Find the arc length of the curve y^3=8x^2 fr0m x=1 to x=8.

Question

An image depicting a visually interesting mathematical concept. Show a smooth curve, representing a mathematical function that corresponds to y^3=8x^2. On the curve, illustrate two distinct points corresponding to x=1 and x=8. Around these points, subtly show the concept of an arc length, such as by embellishing the curve line, without using any textual elements. Use a combination of soft, appealing colors for the curve line and the background.
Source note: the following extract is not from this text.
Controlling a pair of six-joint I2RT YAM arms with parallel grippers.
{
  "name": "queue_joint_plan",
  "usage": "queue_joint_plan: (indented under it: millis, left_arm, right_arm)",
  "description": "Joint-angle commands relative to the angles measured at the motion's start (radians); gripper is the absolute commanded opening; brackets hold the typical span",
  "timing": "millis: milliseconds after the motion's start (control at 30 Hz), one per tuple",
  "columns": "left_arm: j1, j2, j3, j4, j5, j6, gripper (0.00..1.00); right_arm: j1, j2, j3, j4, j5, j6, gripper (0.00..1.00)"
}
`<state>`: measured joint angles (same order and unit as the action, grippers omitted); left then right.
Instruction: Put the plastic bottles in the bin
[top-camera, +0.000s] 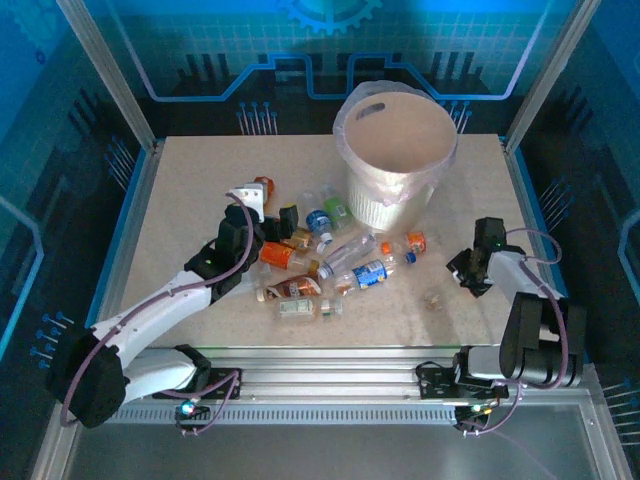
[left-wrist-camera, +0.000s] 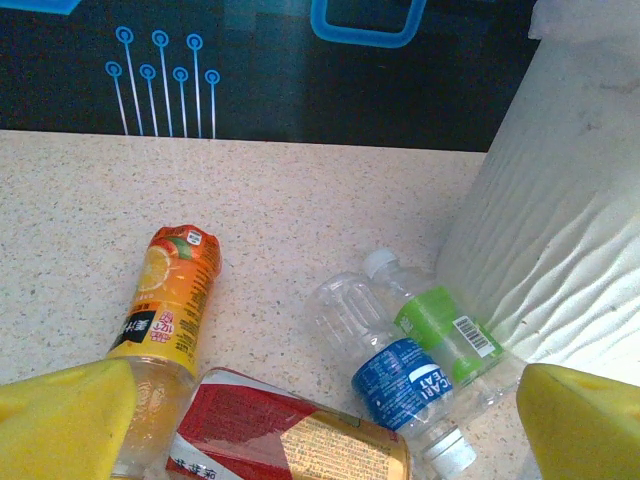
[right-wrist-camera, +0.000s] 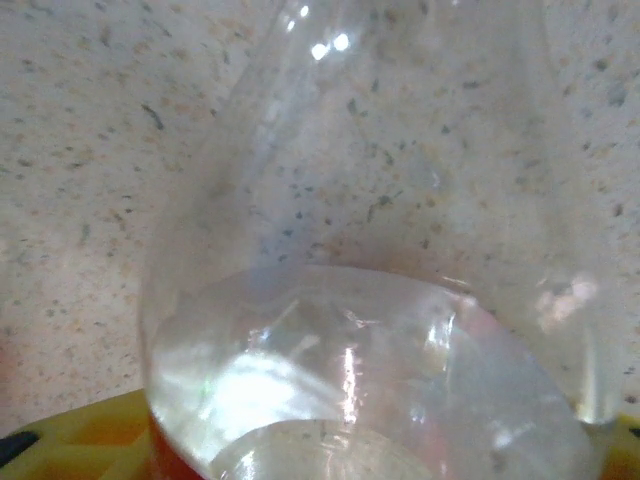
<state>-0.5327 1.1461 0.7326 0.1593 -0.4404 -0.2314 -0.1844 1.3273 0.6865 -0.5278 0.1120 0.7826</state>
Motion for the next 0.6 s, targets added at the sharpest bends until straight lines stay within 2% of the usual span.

Find the arc length of the curve y^3=8x^2 fr0m x=1 to x=8.

Answer 1

since y^3 = 8x^2,

y = 2x^(2/3)
y' = 4/3 x^(-1/3)
y'^2 = 16/(9x^(2/3))

arc length is thus
∫[1,8] √(1+16/(9x^(2/3))) dx

u=x^-2/3
then let v = u^1/2
then let 4w = 3tanv

and you finally wind up with

1/27 √(9+16/x^2/3) (9x + 16x^1/3) [1,8]
= 1/27 ((√(9+4)(72+32))-(√(16+9)(9+16)))
= 1/27 (104√13 - 125)

Answer 2

Well, calculating the arc length of a curve can be quite a task, but lucky for you, I'm here to add a dash of humor to the equation!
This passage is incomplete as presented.